Vor 15 Jahren wurde bei mir auch zu Hause eingebrochen. Sie sind mir damals vom Geschäft weg hinten nachgefahren und haben mich ausspioniert. Als meine Frau und ich dann mal nicht zu Hause waren, haben sie zugeschlagen. Ja, das ist halt so.

Was ist das Schöne an Ihrem Beruf?

Die Vielfalt und das Handwerk an sich. Um den Beruf zu erlernen, brauchst du eigentlich nur eine gute, ruhige Hand, ein geschultes Auge, Feinfühligkeit – und vielleicht einen Zugang zu Designs. Unser Arbeitsplatz ist zwei Quadratmeter klein. Alles, was wir benötigen, sind ein paar Werkzeuge und gutes Licht. In den letzten 100 Jahren hat sich werkzeugmäßig in unserem Beruf ja nicht wirklich viel geändert – Gott sei Dank.

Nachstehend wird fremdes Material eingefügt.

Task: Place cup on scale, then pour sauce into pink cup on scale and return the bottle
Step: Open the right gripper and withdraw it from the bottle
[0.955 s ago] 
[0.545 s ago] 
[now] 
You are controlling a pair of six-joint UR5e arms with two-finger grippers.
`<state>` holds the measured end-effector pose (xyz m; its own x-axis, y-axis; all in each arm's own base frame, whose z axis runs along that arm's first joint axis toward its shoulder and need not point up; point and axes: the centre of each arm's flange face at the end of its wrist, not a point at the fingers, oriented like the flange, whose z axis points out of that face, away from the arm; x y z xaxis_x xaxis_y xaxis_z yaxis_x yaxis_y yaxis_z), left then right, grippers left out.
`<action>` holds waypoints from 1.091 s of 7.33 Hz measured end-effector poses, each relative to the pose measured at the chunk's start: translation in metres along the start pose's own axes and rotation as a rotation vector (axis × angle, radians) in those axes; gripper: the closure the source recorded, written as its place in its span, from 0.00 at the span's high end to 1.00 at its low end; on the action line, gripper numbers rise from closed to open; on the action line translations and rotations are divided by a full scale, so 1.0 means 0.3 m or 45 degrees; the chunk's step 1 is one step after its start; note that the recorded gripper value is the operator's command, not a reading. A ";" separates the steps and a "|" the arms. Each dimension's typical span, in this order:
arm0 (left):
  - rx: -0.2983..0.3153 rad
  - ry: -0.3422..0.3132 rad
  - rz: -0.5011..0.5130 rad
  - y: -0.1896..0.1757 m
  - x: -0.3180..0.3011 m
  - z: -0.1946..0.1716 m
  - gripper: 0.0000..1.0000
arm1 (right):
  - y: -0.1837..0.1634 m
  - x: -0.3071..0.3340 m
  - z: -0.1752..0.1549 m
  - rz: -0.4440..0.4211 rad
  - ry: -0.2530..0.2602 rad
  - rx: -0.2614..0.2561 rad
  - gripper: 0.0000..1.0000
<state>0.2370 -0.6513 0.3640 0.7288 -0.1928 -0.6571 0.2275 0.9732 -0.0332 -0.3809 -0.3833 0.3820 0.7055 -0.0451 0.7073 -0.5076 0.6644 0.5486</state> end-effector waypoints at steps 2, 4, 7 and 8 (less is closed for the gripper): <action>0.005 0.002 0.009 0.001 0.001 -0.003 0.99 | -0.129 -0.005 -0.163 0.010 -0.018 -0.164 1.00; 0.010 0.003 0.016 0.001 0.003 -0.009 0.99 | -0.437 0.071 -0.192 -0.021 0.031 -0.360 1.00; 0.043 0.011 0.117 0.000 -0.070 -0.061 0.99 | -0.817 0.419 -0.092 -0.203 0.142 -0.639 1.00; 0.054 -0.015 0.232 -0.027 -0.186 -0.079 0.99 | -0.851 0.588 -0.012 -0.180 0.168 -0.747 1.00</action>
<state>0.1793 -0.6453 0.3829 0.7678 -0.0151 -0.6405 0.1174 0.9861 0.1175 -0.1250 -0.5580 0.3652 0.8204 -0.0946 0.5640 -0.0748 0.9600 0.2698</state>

Wie erkennt man beim Schmuck-Einkauf, dass handwerklich etwas gut gemacht ist?

Das ist schwierig, das erkennt eher nur der Fachmann. Es ist so, die jungen Leute sind heute nicht mehr so wie früher. Es muss gefallen. Ob das jetzt schlecht verarbeitet ist oder vom Ausland kommt, ist nicht so tragisch. Der ältere Gast fragt nach. Er will wissen, ob das Stück selbst gemacht wurde, von wem es gemacht wurde und wer dahinter steckt. Die Generation, die diese Fragen interessiert, ist 50 plus.

Thurner, Gold- und Silberschmied SALZBURG24/Wurzer
Seit 41 Jahren stellt Hartwig Thurner hochwertigen Schmuck aus Gold oder Silber her. Wir haben ihn zum Sonntags-Talk in seinem Geschäft in der Theatergasse getroffen.

Glauben Sie, dass der Beruf einmal aussterben wird?

Das ist eine schwierige Frage. Aussterben glaube ich nicht, aber er wird sich in eine andere Richtung weiterentwickeln. Die neuen Goldschmiede machen ihre Arbeit ja jetzt schon mit Lasertechnik, Computer und allem Möglichen. Wir machen wirklich 90 Prozent mit der Hand. Wir machen das so, weil wir die Tradition schätzen. Und ich glaube, solche wie wir es sind, wird es auch immer geben.

Bemerkenswert im Vergleich zu früher ist auch, dass immer mehr Frauen in den Beruf kommen. Der Goldschmied war ursprünglich ein reiner Männerberuf. Heute weiß man, dass Frauen eigentlich noch die bessere Hand bei der Schmuck-Anfertigung haben und noch feinfühliger sind. Heute ist jede zweite eine Goldschmiedemeisterin. Das war früher wirklich undenkbar.

Sie stehen kurz vor der Pension. Was passiert dann mit Ihrem Geschäft?

Ich habe zum Glück einen Nachfolger gefunden, einen jungen Burschen mit 33 Jahren. Er wird ab Ende nächsten Jahres hier sein und er möchte das genauso weiterführen, wie ich es 40 Jahre lang gemacht habe.

Herr Thurner, herzlichen Dank für das Gespräch.